A propos de ce monde, quelqu’un a dit qu’après la 2e Guerre Mondiale, la vulgarité (américaine) l’avait envahit. Je ne sais pas si c’est la vulgarité, la corruption, la violence ou autre, si ça a commencé avant, ou si ça fait partie de la nature humaine. Je ne sais pas.
Mais on peut convenir ensemble que tout cela joue un rôle hallucinant dans toutes nos vies. On a tous à gérer tout ça.
2 news m’ont récemment remise debout.
C’est arrivé en Finlande. Le grand événement des start-ups, Slush , a nommé son gagnant de l’année, qui remporte 1 million d’Euros. Ouais.
Sauf que les 2 propriétaires sont des Russes et que leur mission est d’aider les gens de l’IT (Russes inclus) à réussir leur immigration en Angleterre.
Sauf que Slush avait annoncé avant cela ne soutenir aucune entreprise russe (depuis quelques mois, ici en Finlande, il n’y a plus de visas accordés et on parle de construire un mur tout le long de la frontière).
Du coup, 3 jours après, le jury leur a retiré le prix.
Quelqu’un a eu honte. C’est assez rare, la honte.

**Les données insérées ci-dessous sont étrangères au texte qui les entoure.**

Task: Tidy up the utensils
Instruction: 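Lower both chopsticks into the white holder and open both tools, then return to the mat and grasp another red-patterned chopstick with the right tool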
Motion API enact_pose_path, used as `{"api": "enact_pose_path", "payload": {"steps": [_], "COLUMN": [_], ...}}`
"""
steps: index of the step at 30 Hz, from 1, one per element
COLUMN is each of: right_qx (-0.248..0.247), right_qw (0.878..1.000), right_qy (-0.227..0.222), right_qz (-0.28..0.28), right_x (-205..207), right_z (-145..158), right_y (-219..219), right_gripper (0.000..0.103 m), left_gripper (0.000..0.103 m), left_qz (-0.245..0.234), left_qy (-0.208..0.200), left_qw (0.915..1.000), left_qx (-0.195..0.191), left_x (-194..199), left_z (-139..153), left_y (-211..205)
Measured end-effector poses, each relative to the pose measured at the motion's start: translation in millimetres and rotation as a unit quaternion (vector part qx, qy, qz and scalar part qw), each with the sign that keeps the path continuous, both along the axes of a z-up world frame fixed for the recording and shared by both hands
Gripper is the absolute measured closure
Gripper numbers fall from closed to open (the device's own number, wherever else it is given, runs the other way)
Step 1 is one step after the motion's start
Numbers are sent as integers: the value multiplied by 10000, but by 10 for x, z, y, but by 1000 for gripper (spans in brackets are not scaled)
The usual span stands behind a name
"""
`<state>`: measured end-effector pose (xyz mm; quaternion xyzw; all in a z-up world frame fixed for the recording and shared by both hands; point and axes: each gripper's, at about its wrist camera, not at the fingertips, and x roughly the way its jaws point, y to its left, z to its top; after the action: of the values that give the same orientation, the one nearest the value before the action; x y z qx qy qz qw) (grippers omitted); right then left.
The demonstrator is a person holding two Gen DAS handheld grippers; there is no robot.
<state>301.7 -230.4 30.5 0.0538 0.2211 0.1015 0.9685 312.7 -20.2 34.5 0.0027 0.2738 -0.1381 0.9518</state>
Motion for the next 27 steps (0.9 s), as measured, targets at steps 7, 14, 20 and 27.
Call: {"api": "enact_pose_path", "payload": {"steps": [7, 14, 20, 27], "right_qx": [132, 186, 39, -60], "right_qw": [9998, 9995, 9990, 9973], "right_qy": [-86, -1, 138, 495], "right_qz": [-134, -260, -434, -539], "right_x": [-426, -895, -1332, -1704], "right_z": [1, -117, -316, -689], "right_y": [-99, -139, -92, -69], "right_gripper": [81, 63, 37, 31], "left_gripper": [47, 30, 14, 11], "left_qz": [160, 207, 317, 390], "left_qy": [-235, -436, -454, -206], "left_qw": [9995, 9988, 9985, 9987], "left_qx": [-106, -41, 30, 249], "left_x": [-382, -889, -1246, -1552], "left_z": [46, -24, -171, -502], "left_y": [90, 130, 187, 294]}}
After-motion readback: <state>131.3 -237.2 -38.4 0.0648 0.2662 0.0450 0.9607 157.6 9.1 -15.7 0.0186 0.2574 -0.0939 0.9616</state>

De quel côté est la honte ? Que cette start-up ait pu passer toutes les étapes de la sélection ? Que le jury ait été à ce point déconnecté d’un contexte hyper-tendu ? Qu’il leur ait fallu 3 jours pour changer d’avis ? Que les fondateurs "martyrs" (également "fashion icons" installés à Londres) clament maintenant qu’ils sont victimes de discrimination ?
C’est un niveau de folie très fort mais bien visible, et c’est ça la bonne nouvelle : c’est dit, ça se voit, et dès que ça se voit, on peut faire quelque chose. Qu’un prix ne soit pas mérité, qu’il soit retiré, que quelqu’un ait osé dire "euh, attendez 2 secondes les mecs" et qu’une décision soit prise.
Pendant ce temps, la BBC, au lieu de couvrir la World Cup, a choisi de parler de droits humains et d’environnement. La classe.
A l’échelle d’une start-up ou d’un petit pays, on voit que le marketing toxique ne gagne pas toujours.